*Problem description*
Search the listing for the string "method" and copy every line that contains it.
=== Begin Enclosure ===
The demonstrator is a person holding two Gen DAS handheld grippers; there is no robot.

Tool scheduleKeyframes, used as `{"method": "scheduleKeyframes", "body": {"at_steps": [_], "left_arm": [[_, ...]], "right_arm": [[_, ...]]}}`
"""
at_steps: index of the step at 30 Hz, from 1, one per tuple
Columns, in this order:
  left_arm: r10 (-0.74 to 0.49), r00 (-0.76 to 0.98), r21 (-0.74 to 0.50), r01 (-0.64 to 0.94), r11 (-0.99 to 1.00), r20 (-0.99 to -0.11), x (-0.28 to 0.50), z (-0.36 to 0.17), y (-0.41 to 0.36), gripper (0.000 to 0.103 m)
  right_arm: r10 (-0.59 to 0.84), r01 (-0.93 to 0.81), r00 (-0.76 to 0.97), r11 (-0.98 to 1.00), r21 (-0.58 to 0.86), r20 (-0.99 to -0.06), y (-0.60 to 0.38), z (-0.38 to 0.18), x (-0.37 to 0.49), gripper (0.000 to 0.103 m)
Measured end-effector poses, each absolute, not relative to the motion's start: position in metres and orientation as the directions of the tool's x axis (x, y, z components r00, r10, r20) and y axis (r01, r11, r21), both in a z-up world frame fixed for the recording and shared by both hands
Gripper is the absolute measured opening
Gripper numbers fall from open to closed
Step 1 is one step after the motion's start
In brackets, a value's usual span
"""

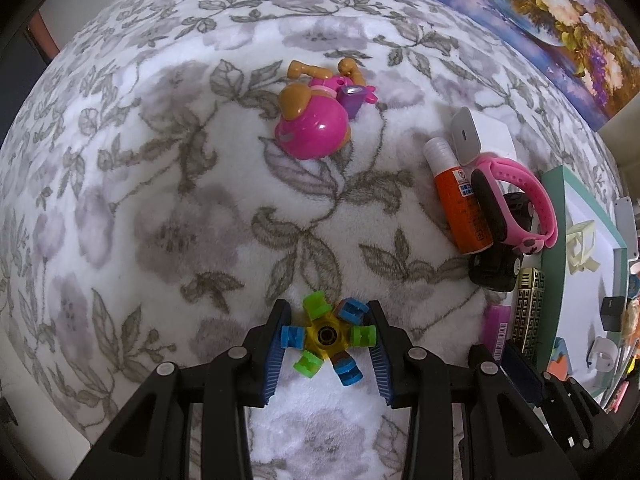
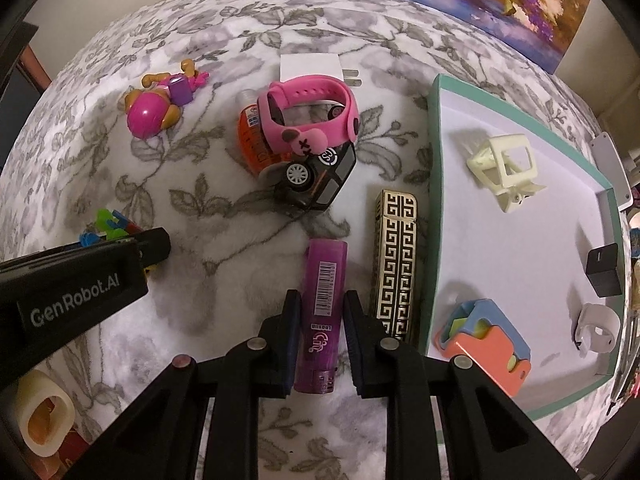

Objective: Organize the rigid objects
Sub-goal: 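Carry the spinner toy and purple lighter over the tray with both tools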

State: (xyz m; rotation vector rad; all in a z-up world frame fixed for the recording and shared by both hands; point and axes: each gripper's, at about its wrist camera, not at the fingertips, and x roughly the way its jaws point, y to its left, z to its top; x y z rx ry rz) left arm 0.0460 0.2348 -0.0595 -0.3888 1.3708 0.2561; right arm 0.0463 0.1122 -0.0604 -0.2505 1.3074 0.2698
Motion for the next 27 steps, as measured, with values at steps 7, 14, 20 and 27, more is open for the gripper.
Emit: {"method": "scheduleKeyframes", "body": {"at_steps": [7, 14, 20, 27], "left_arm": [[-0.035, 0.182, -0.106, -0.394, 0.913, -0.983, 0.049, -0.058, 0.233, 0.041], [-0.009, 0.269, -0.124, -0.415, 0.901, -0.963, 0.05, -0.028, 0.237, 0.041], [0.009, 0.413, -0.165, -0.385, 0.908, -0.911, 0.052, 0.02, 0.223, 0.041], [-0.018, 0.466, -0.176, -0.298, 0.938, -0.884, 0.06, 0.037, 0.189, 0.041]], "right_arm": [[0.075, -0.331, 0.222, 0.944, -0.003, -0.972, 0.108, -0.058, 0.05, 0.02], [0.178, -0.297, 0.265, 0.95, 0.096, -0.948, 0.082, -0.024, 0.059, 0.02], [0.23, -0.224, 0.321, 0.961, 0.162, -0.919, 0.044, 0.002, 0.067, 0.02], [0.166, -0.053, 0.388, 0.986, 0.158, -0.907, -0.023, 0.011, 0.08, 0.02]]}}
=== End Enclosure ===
*Response below*
Tool scheduleKeyframes, used as `{"method": "scheduleKeyframes", "body": {"at_steps": [_], "left_arm": [[_, ...]], "right_arm": [[_, ...]]}}`
Emit: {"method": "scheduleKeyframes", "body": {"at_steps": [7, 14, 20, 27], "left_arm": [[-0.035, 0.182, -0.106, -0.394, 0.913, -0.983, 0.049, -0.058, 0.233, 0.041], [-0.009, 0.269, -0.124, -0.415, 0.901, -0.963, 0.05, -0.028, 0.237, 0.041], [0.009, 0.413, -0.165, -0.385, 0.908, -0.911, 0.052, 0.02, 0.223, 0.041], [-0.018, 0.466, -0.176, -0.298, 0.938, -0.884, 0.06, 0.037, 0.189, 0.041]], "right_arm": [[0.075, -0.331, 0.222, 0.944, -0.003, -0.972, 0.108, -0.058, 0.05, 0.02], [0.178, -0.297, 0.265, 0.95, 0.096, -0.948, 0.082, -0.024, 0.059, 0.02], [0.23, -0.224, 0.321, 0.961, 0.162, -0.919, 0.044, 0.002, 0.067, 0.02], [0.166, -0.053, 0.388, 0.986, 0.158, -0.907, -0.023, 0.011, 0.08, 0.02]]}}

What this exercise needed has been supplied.